## TASK TO COMPLETE
Whenever the word "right" shows up in a line of the data, copy that line.

____

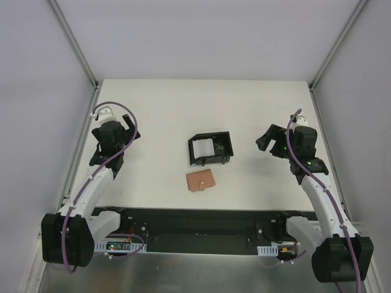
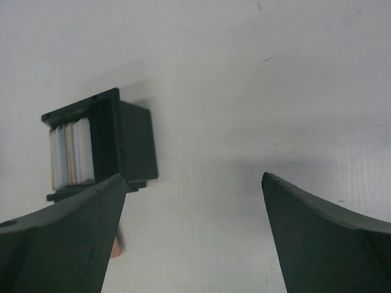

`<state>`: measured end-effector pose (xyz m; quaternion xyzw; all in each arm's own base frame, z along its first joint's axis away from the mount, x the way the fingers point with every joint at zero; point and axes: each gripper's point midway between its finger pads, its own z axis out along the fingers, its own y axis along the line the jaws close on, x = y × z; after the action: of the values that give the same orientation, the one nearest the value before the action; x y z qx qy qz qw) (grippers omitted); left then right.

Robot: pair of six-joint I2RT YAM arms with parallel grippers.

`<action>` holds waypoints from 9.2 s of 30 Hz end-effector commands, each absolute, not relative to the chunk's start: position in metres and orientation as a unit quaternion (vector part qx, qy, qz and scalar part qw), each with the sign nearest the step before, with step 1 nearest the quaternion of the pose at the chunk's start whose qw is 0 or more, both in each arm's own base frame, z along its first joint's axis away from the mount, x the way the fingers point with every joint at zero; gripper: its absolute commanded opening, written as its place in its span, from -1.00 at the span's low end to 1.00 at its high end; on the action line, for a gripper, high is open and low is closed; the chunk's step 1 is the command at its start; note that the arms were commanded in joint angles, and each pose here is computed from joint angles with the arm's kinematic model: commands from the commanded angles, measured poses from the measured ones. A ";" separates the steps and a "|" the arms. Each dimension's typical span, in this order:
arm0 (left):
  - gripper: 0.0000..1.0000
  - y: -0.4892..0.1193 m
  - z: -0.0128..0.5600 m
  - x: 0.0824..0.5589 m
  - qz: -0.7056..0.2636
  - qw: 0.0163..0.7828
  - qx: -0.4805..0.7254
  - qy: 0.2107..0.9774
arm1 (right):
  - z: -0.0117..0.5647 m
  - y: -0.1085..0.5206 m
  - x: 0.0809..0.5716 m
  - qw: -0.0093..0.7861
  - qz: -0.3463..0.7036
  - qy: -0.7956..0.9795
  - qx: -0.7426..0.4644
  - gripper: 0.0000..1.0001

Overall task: Put the credit cards into the card holder
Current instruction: Move the storage box to the center of the board, then pick up the card holder from the corner of the board.

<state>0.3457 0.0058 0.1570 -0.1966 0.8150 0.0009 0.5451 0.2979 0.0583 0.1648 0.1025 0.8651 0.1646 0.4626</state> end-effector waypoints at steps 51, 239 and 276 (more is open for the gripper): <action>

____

## RESPONSE FOR THIS EXERCISE
`<state>`: measured end-effector pose (xyz m; quaternion xyzw; all in each arm's own base frame, z along its first joint's axis away from the mount, x the way the fingers point with every joint at zero; point and axes: each gripper's point midway between its finger pads, its own z axis out along the fingers, its own y axis along the line the jaws close on, x = y × z; after the action: of the values that give the same orientation, the one nearest the value before the action; x y z qx qy qz qw) (grippers omitted); left then right.
arm1 (right):

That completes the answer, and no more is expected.